KOMPAS.com - Guru Besar Bimbingan dan Konseling ( BK) Universitas Pendidikan Indonesia (UPI) Agus Taufiq menyampaikan dua rekomendasi dalam upaya meningkatkan mutu pendidikan secara umum dan layanan BK secara khusus.
Hal ini, kata dia, ditujukan agar para siswa di sekolah mencapai keberhasilan.
“Pertama diperlukan konsistensi antara regulasi dan kebijakan tentang BK di sekolah dengan aturan implementasinya. Baik di tingkat Kementerian Pendidikan, Kebudayaan, Riset, dan Teknologi (Kemendikbud Ristek) maupun provinsi dan kabupaten atau kota," katanya, dalam keterangan tertulis yang diterima Kompas.com, Rabu (9/6/2021).
Rekomendasi kedua, lanjut dia, meningkatkan kompetensi supervisi klinis bagi para dosen pendidik konselor di Lembaga Pendidikan Tenaga Kependidikan (LPTK), konselor pamong di sekolah mitra, dan para pengawas atau supervisor guru BK hingga konselor di lapangan.

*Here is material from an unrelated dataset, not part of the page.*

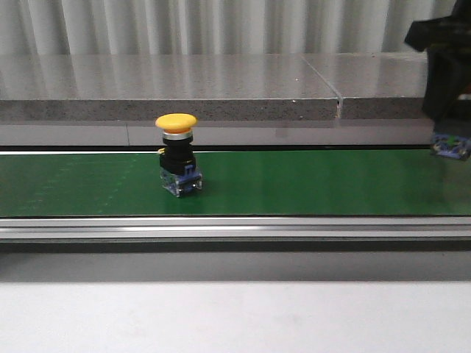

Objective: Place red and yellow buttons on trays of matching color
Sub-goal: 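Grasp the red button at the belt's end with the right gripper, then lower the red button into the red tray and release it, then move the right gripper to the belt's end and grasp the yellow button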

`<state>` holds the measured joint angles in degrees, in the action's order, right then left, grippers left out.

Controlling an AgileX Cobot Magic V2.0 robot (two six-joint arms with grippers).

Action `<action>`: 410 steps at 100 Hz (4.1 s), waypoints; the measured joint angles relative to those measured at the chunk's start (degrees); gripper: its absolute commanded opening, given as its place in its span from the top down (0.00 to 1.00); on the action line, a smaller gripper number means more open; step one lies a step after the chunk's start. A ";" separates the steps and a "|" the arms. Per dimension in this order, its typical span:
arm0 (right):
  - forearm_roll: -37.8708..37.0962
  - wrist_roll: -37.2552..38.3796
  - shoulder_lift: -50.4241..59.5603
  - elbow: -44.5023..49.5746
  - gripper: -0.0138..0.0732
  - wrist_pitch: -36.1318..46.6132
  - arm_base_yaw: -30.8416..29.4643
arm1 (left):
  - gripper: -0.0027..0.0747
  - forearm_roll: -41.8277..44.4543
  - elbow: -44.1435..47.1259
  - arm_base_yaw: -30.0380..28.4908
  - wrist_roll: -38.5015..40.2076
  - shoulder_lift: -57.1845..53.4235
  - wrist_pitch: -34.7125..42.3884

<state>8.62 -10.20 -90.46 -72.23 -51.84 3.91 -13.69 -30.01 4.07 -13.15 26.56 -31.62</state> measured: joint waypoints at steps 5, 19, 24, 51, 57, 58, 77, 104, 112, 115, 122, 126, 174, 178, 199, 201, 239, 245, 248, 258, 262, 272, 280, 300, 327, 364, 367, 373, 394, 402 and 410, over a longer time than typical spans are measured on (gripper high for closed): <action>0.00 0.00 0.11 -2.02 0.75 -1.88 -2.32 | 0.99 0.00 0.00 0.00 0.00 0.00 0.00; -0.13 0.00 0.38 -6.50 0.75 -4.82 -10.94 | 0.99 0.00 0.00 0.00 0.00 0.00 0.00; -0.24 0.00 0.47 -7.61 0.75 -4.82 -14.26 | 0.99 0.00 0.00 0.00 0.00 0.00 0.00; -0.43 2.82 -1.90 -11.35 0.75 0.84 -30.21 | 0.99 0.00 0.00 0.00 0.00 0.00 0.00; -0.43 3.07 -4.14 -12.73 0.75 1.30 -32.65 | 0.99 0.00 0.00 0.00 0.00 0.00 0.00; -0.43 3.13 -4.43 -12.90 0.75 1.33 -33.22 | 0.99 0.00 0.00 0.00 0.00 0.00 0.00; 2.38 3.27 -13.67 -19.32 0.75 1.81 -38.81 | 0.99 0.00 0.00 0.00 0.00 0.00 0.00; 3.28 3.17 -25.51 -27.41 0.75 2.37 -39.79 | 0.99 0.00 0.00 0.00 0.00 0.00 0.00; 3.63 3.05 -27.87 -28.24 0.75 2.90 -39.79 | 0.99 0.00 0.00 0.00 0.00 0.00 0.00; 3.63 3.05 -28.50 -28.36 0.75 3.01 -39.79 | 0.99 0.00 0.00 0.00 0.00 0.00 0.00; 3.63 3.05 -29.80 -28.36 0.75 3.43 -39.79 | 0.99 0.00 0.00 0.00 0.00 0.00 0.00; 3.63 3.05 -30.43 -28.36 0.75 3.71 -39.79 | 0.99 0.00 0.00 0.00 0.00 0.00 0.00; 3.63 3.05 -33.77 -28.70 0.63 5.49 -39.79 | 0.99 0.00 0.00 0.00 0.00 0.00 0.00; 3.63 3.05 -33.77 -28.70 0.56 5.49 -39.79 | 0.99 0.00 0.00 0.00 0.00 0.00 0.00; 3.63 3.05 -33.77 -29.19 0.17 4.62 -39.79 | 0.99 0.00 0.00 0.00 0.00 0.00 0.00; 3.63 3.05 -33.77 -29.49 0.15 4.28 -39.79 | 0.99 0.00 0.00 0.00 0.00 0.00 0.00; 3.63 3.05 -27.60 -33.43 0.14 -1.64 -39.79 | 0.99 0.00 0.00 0.00 0.00 0.00 0.00; 3.63 2.61 -25.13 -33.54 0.14 -2.73 -39.79 | 0.99 0.00 0.00 0.00 0.00 0.00 0.00; 3.63 2.28 -24.04 -33.54 0.14 -3.17 -39.65 | 0.99 0.00 0.00 0.00 0.00 0.00 0.00; 3.63 0.58 -20.39 -33.54 0.14 -5.08 -38.77 | 0.99 0.00 0.00 0.00 0.00 0.00 0.00; 3.63 0.14 -18.87 -33.54 0.14 -6.12 -38.01 | 0.99 0.00 0.00 0.00 0.00 0.00 0.00; 3.63 -1.34 -15.60 -33.54 0.14 -8.75 -35.22 | 0.99 0.00 0.00 0.00 0.00 0.00 0.00; 3.63 -2.13 -13.13 -33.54 0.14 -10.69 -32.37 | 0.99 0.00 0.00 0.00 0.00 0.00 0.00; 3.87 -4.11 -7.16 -27.81 0.14 -12.60 -24.50 | 0.99 0.00 0.00 0.00 0.00 0.00 0.00; 3.87 -6.52 0.92 -12.15 0.14 -11.73 -15.91 | 0.99 0.00 0.00 0.00 0.00 0.00 0.00; 3.87 -10.35 3.79 0.64 0.14 -10.96 -7.11 | 0.99 0.00 0.00 0.00 0.00 0.00 0.00; 3.87 -10.64 3.79 0.97 0.14 -10.96 -6.28 | 0.99 0.00 0.00 0.00 0.00 0.00 0.00; 3.87 -11.34 3.79 1.59 0.14 -10.78 -4.95 | 0.99 0.00 0.00 0.00 0.00 0.00 0.00; 3.87 -12.67 3.79 2.38 0.14 -8.29 -0.72 | 0.99 0.00 0.00 0.00 0.00 0.00 0.00; 3.87 -12.87 3.43 2.38 0.14 -7.26 0.32 | 0.99 0.00 0.00 0.00 0.00 0.00 0.00; 3.87 -12.87 2.74 2.38 0.14 -6.66 0.96 | 0.99 0.00 0.00 0.00 0.00 0.00 0.00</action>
<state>12.49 -23.08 -87.72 -69.85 -58.50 4.88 -13.69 -30.01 4.07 -13.15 26.56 -31.62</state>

Baca juga: Wapres Minta LPTK Pertimbangkan Kondisi Nyata Pendidikan di Indonesia dalam Mempersiapkan Guru
Agus menjelaskan, bimbingan dan konseling adalah bagian integral dari teori dan praktik pendidikan.
Dalam konteks pendidikan, kata dia, BK di sekolah berada dalam wilayah ilmu normatif, yaitu berfokus pada kajian utama bagaimana memfasilitasi dan membawa manusia berkembang dari kondisi apa adanya kepada bagaimana seharusnya.

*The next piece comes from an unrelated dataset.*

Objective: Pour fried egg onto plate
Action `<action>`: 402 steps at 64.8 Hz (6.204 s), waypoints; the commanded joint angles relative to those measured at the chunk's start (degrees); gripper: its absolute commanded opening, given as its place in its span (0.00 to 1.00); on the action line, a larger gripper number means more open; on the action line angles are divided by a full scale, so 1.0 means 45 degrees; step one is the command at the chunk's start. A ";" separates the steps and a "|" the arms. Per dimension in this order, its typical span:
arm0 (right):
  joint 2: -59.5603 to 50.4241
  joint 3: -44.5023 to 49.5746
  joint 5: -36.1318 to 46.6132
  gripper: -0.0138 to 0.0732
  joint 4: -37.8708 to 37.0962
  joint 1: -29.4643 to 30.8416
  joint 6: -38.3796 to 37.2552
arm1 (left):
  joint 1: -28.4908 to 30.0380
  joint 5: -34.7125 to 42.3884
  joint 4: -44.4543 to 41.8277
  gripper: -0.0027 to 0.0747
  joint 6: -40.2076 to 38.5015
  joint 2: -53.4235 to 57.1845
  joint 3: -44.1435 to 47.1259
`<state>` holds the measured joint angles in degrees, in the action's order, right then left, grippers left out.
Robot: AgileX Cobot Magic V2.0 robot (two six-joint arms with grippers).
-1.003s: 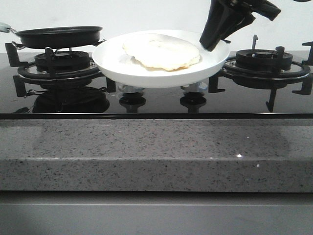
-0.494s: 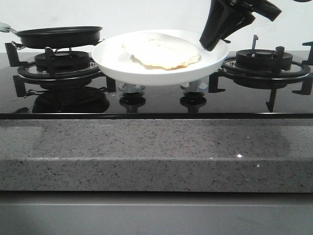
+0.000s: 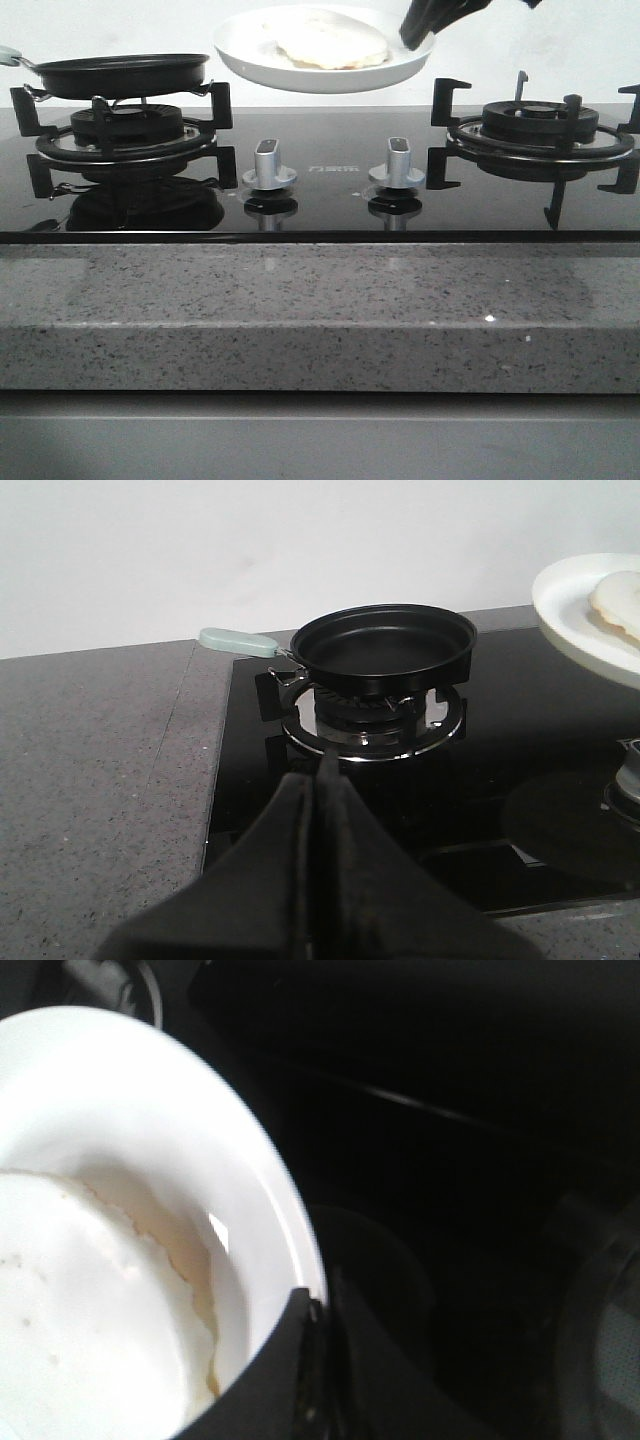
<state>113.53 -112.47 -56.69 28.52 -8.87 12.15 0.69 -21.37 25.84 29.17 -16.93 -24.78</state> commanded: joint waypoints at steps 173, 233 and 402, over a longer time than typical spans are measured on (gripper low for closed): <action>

“BK juga merupakan layanan psikopedagogis, baik dalam setting di persekolahan maupun luar sekolah sesuai konteks kultur, nilai, dan religi yang diyakini klien serta konselor,” ujar Agus.

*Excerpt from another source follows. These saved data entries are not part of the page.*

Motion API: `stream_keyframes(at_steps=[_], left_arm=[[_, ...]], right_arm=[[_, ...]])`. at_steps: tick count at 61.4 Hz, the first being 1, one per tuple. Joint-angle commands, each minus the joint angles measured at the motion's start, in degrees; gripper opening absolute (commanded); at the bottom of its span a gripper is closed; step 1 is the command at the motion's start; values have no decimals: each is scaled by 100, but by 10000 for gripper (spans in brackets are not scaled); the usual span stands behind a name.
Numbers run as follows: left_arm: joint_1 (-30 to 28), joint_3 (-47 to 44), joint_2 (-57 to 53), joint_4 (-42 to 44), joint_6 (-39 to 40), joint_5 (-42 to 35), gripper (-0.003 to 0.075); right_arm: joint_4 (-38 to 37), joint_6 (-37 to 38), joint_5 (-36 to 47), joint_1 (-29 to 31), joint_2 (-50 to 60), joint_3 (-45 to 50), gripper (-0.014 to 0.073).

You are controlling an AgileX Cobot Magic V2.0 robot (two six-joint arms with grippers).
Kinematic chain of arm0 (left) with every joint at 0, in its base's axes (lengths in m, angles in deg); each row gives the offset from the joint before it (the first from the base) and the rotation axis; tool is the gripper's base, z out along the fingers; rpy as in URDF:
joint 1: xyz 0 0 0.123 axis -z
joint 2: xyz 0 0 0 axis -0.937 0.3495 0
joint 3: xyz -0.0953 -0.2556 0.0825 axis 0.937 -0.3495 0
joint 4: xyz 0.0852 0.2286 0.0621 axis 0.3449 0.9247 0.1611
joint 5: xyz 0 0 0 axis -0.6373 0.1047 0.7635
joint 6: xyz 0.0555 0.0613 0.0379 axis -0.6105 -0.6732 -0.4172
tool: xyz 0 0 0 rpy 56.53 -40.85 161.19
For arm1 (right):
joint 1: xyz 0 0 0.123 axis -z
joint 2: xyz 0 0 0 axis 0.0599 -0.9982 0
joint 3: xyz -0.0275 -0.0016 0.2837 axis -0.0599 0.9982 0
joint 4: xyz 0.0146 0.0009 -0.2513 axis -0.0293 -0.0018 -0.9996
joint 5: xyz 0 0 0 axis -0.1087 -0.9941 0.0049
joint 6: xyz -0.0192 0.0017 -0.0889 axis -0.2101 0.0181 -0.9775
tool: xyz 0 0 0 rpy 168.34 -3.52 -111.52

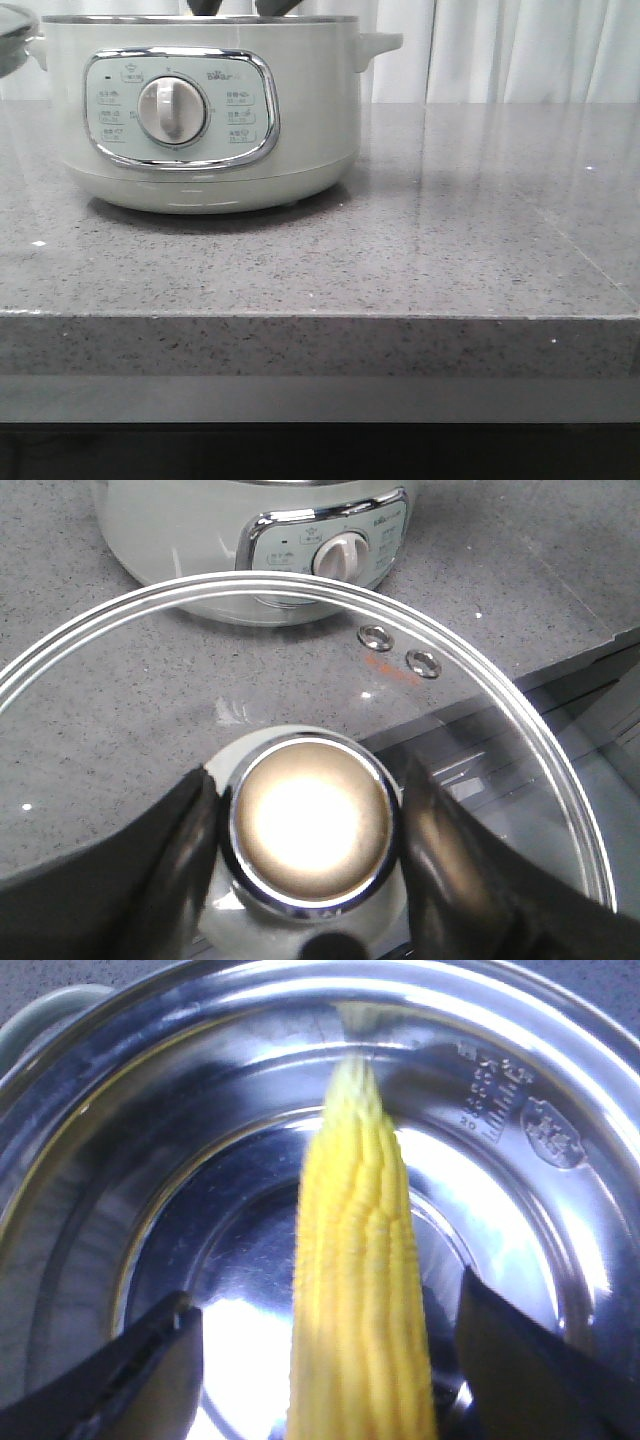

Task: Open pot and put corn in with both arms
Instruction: 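Lift the corn with the right gripper and move it over the pot, then lower the corn into the pot and open the right gripper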

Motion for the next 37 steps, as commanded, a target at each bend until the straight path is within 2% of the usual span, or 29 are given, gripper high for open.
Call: stream_keyframes(at_steps=[1, 14, 21, 37], left_arm=[[39, 194, 17, -181, 39, -737, 241], [39, 194, 17, -181, 39, -747, 241], [39, 194, 17, -181, 39, -747, 241], [39, 194, 17, -181, 39, -747, 241]], right_arm=[[97, -46, 235, 14, 347, -224, 604], [30, -46, 299, 27, 475, -229, 595], [-77, -46, 303, 70, 620, -229, 521], [-122, -46, 295, 204, 791, -229, 78]])
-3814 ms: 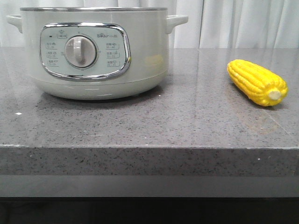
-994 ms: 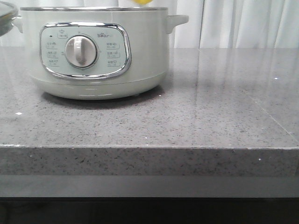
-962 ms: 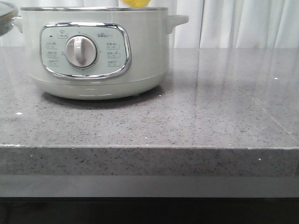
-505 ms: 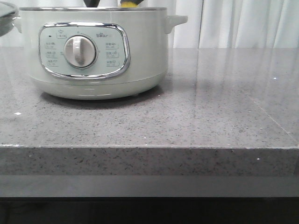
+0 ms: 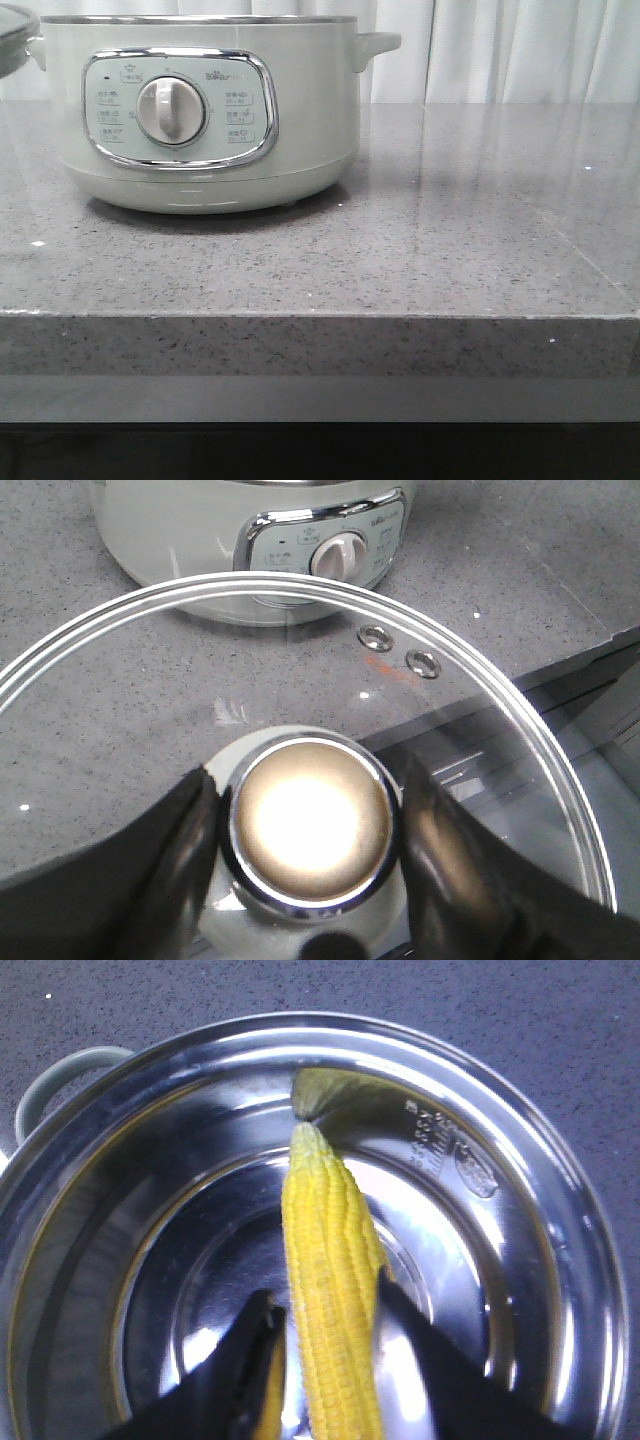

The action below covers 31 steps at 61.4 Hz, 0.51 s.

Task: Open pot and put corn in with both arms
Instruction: 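Lower the corn into the pot and open the right gripper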

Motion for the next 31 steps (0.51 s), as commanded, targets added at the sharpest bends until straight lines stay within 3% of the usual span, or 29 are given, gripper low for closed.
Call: stream_keyframes(at_steps=[1, 7, 18, 31], left_arm=[[39, 194, 17, -177, 39, -747, 241], [39, 194, 17, -177, 39, -760, 241], [39, 194, 17, -177, 39, -775, 241], [39, 194, 29, -177, 39, -775, 241]], right_arm=[[9, -46, 303, 93, 411, -194, 55], [3, -46, 254, 264, 524, -187, -74], [-3, -26, 312, 842, 998, 136, -65], [-192, -26, 944, 1967, 2312, 1837, -65]])
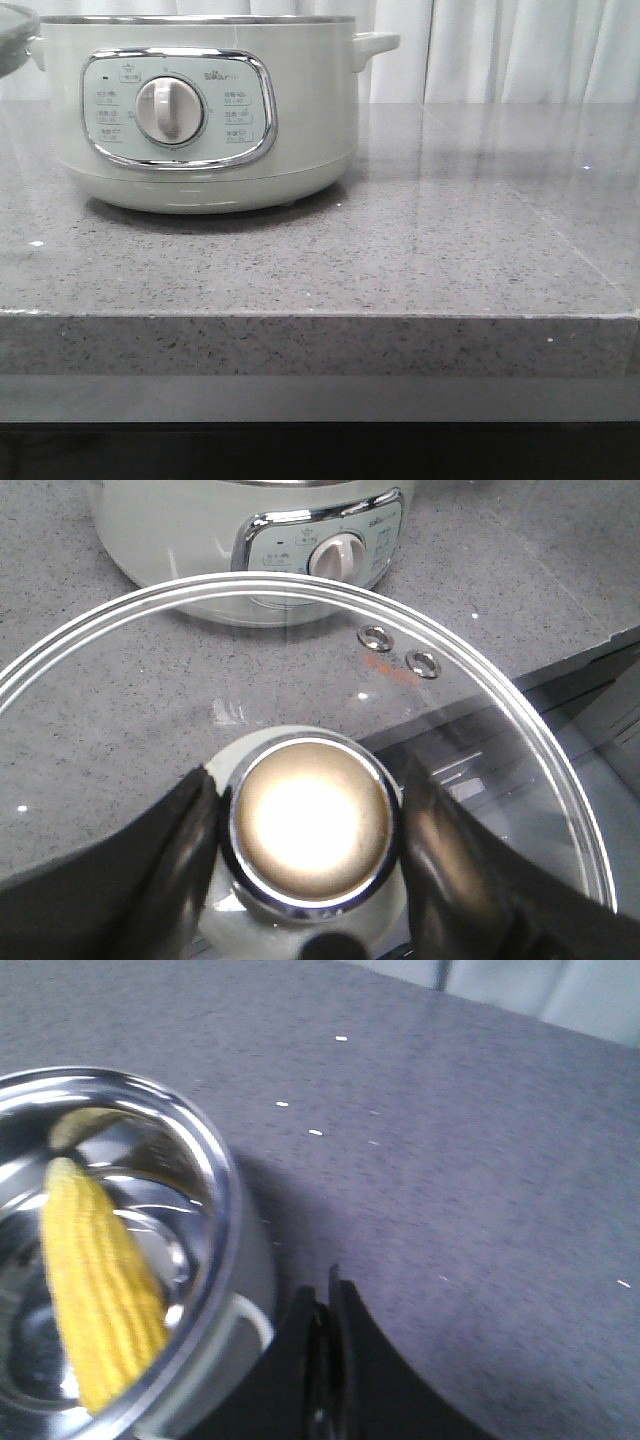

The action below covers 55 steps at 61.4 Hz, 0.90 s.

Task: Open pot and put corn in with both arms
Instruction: 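Lower the corn into the pot and open the right gripper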

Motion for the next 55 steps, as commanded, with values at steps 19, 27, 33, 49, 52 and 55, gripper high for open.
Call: stream_keyframes(at_steps=[19, 27, 33, 49, 52, 55], left_arm=[[39, 194, 29, -168, 39, -928, 241], [39, 251, 220, -168, 39, -1091, 241], [39, 423, 577, -158, 39, -1091, 241], [39, 1449, 1947, -158, -194, -1551, 241], [39, 1801, 2239, -158, -245, -1551, 241], [39, 2081, 2481, -158, -328, -1551, 241]], right_arm=[[-281, -73, 1915, 1385, 2916, 3585, -65], [-281, -114, 2677, 1365, 3843, 4835, -65], [-281, -114, 3111, 1345, 4630, 5754, -65], [-281, -114, 3747, 1345, 6917, 7715, -65], [-281, -114, 3740, 1345, 7227, 7890, -65], [-281, -114, 3688, 1345, 7489, 8019, -65]])
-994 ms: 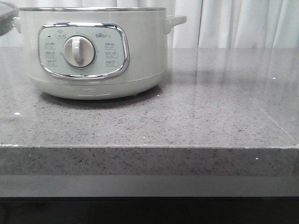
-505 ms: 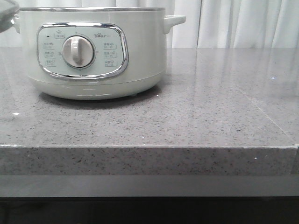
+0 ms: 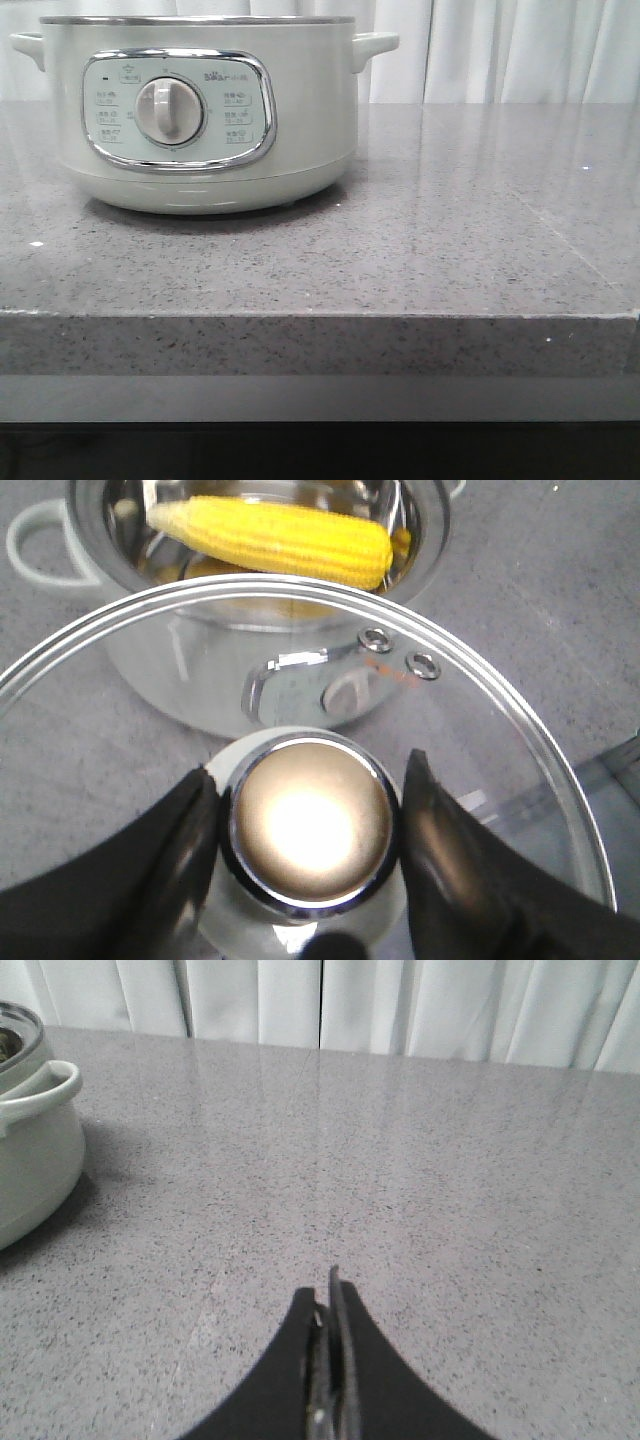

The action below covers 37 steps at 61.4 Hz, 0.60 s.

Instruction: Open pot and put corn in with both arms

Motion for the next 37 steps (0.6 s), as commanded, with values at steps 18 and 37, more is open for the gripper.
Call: stream_keyframes(at_steps=[18, 37], left_arm=[[39, 2851, 2231, -158, -404, -534, 241], [39, 4604, 4093, -158, -404, -363, 241]], right_arm=[[2, -66, 443, -10, 832, 275, -65], [2, -66, 462, -10, 832, 275, -65]])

Karena sifat normatif pedagogis ini, sambung dia, maka fokus orientasi bimbingan dan konseling adalah pengembangan perilaku.
Baca juga: Memperkuat Dimensi Pedagogis dalam Pembelajaran Daring
Menurut Agus, pengembangan perilaku seharusnya dikuasai oleh individu untuk jangka panjang. Sebab, hal ini menyangkut ragam proses perilaku pendidikan, karir, pribadi, keluarga, dan proses pengambilan keputusan.
“Karena posisi keilmuan dan filosofi itulah, konselor diposisikan sebagai salah satu komponen pendidik,” imbuhnya.
Pernyataan itu sesuai dalam pasal 1 ayat (6) Undang-undang (UU) Nomor 20/2003 tentang sistem pendidikan nasional.
Kendati demikian, sebutan konselor atau guru BK sudah disesuaikan dengan sistem yang ada. Pasalnya, nomenklatur konselor tidak ada dalam sistem aturan kepegawaian.
Baca juga: Ribuan Murid Drop Out sejak 2019, Pemprov Babel Evaluasi Peran Guru BK
“Perlu digaris bawahi, walaupun masih diberi label guru, namun tugas konselor bukan mengajar BK seperti halnya guru Matematika atau guru Sejarah,” ujar Agus.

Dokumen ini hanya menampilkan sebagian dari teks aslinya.